Set down each line of the data below exactly.

━━━━━ Provided data ━━━━━

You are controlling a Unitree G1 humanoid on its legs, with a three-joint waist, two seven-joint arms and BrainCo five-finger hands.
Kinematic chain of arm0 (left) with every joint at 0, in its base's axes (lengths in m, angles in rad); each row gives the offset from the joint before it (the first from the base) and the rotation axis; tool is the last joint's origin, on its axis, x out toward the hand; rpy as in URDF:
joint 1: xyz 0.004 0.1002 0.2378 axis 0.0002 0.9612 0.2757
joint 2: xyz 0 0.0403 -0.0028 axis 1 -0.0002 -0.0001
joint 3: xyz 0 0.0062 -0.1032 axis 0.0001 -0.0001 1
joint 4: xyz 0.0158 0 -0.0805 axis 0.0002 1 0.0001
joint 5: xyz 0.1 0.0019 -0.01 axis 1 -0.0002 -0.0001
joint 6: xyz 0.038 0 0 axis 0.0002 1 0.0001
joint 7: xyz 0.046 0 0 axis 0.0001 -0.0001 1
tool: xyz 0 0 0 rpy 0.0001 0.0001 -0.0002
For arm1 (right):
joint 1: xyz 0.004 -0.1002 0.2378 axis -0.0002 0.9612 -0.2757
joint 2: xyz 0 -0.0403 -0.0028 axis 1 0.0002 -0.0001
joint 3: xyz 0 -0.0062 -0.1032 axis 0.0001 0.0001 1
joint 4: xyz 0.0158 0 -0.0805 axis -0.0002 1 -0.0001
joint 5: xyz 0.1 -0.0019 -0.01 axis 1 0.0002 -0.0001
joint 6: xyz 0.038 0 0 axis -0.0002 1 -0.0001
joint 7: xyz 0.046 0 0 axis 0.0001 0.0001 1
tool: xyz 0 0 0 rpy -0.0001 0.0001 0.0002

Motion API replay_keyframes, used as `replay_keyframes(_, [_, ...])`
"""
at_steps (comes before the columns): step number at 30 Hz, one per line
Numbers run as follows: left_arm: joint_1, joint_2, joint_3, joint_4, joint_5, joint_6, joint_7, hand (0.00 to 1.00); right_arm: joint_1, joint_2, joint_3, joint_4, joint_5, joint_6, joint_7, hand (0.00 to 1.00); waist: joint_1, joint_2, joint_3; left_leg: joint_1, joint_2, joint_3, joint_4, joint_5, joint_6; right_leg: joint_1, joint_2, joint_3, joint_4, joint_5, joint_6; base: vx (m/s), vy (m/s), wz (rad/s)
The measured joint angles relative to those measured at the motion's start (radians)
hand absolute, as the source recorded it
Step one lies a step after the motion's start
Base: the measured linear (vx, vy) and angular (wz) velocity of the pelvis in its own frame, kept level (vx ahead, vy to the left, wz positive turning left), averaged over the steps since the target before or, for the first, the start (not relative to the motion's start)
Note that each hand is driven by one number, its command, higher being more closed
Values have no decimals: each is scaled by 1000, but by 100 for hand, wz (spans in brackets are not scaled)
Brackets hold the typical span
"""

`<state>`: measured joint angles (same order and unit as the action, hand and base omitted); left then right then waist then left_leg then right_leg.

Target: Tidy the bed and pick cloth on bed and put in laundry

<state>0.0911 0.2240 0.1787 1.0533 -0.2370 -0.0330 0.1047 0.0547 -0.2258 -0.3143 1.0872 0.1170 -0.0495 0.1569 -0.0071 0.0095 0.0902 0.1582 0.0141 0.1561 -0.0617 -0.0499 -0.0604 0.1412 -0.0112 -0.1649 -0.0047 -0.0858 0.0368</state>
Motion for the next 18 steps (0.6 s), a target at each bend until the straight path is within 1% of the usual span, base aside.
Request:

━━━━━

Reply to the task »
You are controlling a Unitree G1 humanoid on its legs, with a three-joint waist, two seven-joint arms and BrainCo five-finger hands.
Kinematic chain of arm0 (left) with every joint at 0, in its base's axes (lengths in m, angles in rad); each row gives the offset from the joint before it (the first from the base) and the rotation axis; tool is the last joint's origin, on its axis, x out toward the hand; rpy as in URDF:
joint 1: xyz 0.004 0.1002 0.2378 axis 0.0002 0.9612 0.2757
joint 2: xyz 0 0.0403 -0.0028 axis 1 -0.0002 -0.0001
joint 3: xyz 0 0.0062 -0.1032 axis 0.0001 -0.0001 1
joint 4: xyz 0.0158 0 -0.0805 axis 0.0002 1 0.0001
joint 5: xyz 0.1 0.0019 -0.01 axis 1 -0.0002 -0.0001
joint 6: xyz 0.038 0 0 axis 0.0002 1 0.0001
joint 7: xyz 0.046 0 0 axis 0.0001 -0.0001 1
tool: xyz 0 0 0 rpy 0.0001 0.0001 -0.0002
For arm1 (right):
joint 1: xyz 0.004 -0.1002 0.2378 axis -0.0002 0.9612 -0.2757
joint 2: xyz 0 -0.0403 -0.0028 axis 1 0.0002 -0.0001
joint 3: xyz 0 -0.0062 -0.1032 axis 0.0001 0.0001 1
joint 4: xyz 0.0158 0 -0.0805 axis -0.0002 1 -0.0001
joint 5: xyz 0.1 -0.0019 -0.01 axis 1 0.0002 -0.0001
joint 6: xyz 0.038 0 0 axis -0.0002 1 -0.0001
joint 7: xyz 0.046 0 0 axis 0.0001 0.0001 1
tool: xyz 0 0 0 rpy -0.0001 0.0001 0.0002

Motion API replay_keyframes, used as `replay_keyframes(_, [_, ...])`
"""
at_steps (comes before the columns): step number at 30 Hz, one per line
Numbers run as follows: left_arm: joint_1, joint_2, joint_3, joint_4, joint_5, joint_6, joint_7, hand (0.00 to 1.00); right_arm: joint_1, joint_2, joint_3, joint_4, joint_5, joint_6, joint_7, hand (0.00 to 1.00); waist: joint_1, joint_2, joint_3; left_leg: joint_1, joint_2, joint_3, joint_4, joint_5, joint_6; right_leg: joint_1, joint_2, joint_3, joint_4, joint_5, joint_6; base: vx (m/s), vy (m/s), wz (rad/s)
The measured joint angles relative to those measured at the motion's start (radians)
hand absolute, as the source recorded it
Step one lies a step after the motion's start
Base: the measured linear (vx, vy) and angular (wz) velocity of the pelvis in its own frame, kept level (vx ahead, vy to the left, wz positive turning left), averaged over the steps since the target before or, for the first, the start (not relative to the motion's start)
Note that each hand is driven by one number, its command, higher being more closed
Values have no decimals: each is scaled by 1000, but by 100 for hand, wz (spans in brackets are not scaled)
Brackets hold the typical span
"""

`<state>`: measured joint angles (same order and unit as the action, hand and base omitted); left then right then waist then left_leg then right_leg.

Target: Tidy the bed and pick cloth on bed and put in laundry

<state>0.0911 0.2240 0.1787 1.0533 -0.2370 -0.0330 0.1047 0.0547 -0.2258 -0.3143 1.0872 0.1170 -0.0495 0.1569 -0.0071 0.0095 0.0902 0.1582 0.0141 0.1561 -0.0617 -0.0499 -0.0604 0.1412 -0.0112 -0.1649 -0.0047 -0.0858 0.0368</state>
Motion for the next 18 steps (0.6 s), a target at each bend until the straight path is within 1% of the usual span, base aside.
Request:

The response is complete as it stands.